WRAPUP 1-Moody's may downgrade Greece, Portugal on negative
* Moody's puts Greece on review, a week after Fitch cut
* Portugal outlk to negative over structural probs, debt
* Spreads widen to early-September high for Greece
By Ingrid Melander and Andrei Khalip
ATHENS/LISBON, Oct 29 (Reuters) - Moody's cut its outlook for euro zone member Portugal's debt ratings on Thursday and put Greece on review for a possible cut, driving up the premium the two Mediterranean countries pay to borrow money.
Moody's cited sharp fiscal worsening in Greece, where the budget deficit is set to surge to 12.5 percent of GDP. Fellow agency Fitch cut the country's ratings last week and analysts expect Moody's will follow suit after the review. [ID:nLT259401]
The agency also cut its outlook on Portugal's Aa2 ratings to negative from stable, pointing to rising debt and a lack of structural reforms [ID:LT387819].
"For me, this is all part and parcel of a scenario of deficit pressure which is putting all sovereign ratings under pressure, especially for the higher deficit and higher debt issuers," said Padhraic Garvey, strategist at ING.
Ratings guide how much it costs governments to issue bonds and other debt and are a reflection of the risks facing the country's finances and broader economy.
Several euro zone states have already seen their ratings cut, which over time will add to pressure on governments to rein in the huge deficits and debt burdens built up to stimulate economies after the financial crisis erupted last year.
The 10-year Greek bond GR10YT=RR yielded as much as 145.5 basis points over equivalent-maturity Bunds EU10YT=RR compared with 136 basis points in late European hours the previous trading day, according to Reuters charts. That was the widest since early September.
The equivalent Portuguese spread edged out by two basis points to 57 basis points.
SKY-ROCKETING GREEK DEFICIT
Analysts said Moody's decision to put Greece under review came as no surprise after the new socialist government said last week the budget deficit would reach 12.5 percent of GDP this year, more than double than the previous, conservative government had predicted.
"The deterioration of the fiscal position raises serious questions about the sustainability of Greek public finances and the problem will be compounded by a less favourable global economic environment going forward," said Arnaud Mares, a Senior Vice President in Moody's Sovereign Risk Group.
"The likelihood that Greece can 'grow' out of its government indebtedness post-crisis as it did pre-crisis is minimal."
Moody's said it intends to complete its review within 3 months and urged Greece to cut public expenditure and increase tax revenues to stabilise state finances.
"The deficit revisions were poison for the image of Greece's budget management," said Sebastian Wanke at DekaBank. "Greece should move as quickly as possible to consolidate its budget."
The combination of fiscal troubles, a ballooning public debt and slow structural reforms have long kept Greece the lowest rated country in the euro zone.

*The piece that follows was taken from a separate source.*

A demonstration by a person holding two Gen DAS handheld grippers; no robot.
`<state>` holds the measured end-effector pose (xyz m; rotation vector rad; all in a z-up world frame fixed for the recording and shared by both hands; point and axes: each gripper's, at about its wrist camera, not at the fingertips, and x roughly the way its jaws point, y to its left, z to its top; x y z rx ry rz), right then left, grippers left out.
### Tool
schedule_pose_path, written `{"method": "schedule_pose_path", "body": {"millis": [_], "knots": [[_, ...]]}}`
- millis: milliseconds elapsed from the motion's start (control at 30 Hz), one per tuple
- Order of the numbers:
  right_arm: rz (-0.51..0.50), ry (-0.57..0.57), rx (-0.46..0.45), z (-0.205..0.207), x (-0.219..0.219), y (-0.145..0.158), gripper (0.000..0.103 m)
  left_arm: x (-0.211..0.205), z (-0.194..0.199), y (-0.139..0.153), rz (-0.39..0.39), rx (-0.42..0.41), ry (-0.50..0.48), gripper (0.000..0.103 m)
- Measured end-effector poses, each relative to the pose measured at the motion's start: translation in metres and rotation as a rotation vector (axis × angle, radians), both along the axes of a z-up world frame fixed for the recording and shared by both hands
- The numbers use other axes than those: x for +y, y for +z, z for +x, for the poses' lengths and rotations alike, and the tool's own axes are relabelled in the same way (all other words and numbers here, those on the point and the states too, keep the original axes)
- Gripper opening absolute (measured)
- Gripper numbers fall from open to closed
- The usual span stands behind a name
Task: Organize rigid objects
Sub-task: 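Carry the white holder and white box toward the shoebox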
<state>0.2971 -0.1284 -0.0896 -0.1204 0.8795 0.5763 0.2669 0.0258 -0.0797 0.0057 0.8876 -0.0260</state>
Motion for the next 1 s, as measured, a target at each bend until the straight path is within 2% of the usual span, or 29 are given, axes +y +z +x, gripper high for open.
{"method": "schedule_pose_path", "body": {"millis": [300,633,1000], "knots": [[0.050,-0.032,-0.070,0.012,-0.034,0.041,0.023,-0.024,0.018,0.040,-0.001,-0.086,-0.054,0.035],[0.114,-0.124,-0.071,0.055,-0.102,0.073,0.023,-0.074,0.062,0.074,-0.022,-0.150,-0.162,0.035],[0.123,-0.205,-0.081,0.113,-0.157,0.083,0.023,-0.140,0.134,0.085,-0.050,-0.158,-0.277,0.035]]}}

Fitch Ratings last week downgraded Greece's debt to A- with a negative outlook, the first major agency to chastise the country since the Socialists came to power on Oct. 4.
But Standard and Poor's sees no pressure on its A- rating for Greece, an analyst at the rating agency said on Thursday.
LACK OF REFORMS IN PORTUGAL
The cut on Portugal's outlook followed a similar move by Fitch in early September. Analysts said it was a further alert to the need for the government to tidy up the finances.
"Moody's will monitor the situation closely in the coming months to see whether meaningful reforms are finally taken to tackle the underlying problems in the economy and the public finances," it said in a statement.
"With the government having lost its majority in the recent national election, such an effort seems unlikely and the rating could be placed on review for downgrade."
Portugal's second-term Socialist government was sworn in this week after losing their absolute majority in parliament, which may complicate the passage of some bills.
"It is imperative that the government shows that they are serious about bringing the fiscal accounts to a sustainable path," Diego Iscaro, Global Insight in London.
Ruling in a minority could be a challenge as Western Europe's poorest country needs to swiftly address problems including rising debt and unemployment, a growing budget deficit and a widening wealth gap with European partners.
Portugal had its budget gap under the EU 3 percent limit for two years in 2007 and 2008, but this year's deficit is likely to reach as much as 5.9 percent following stimulus measures.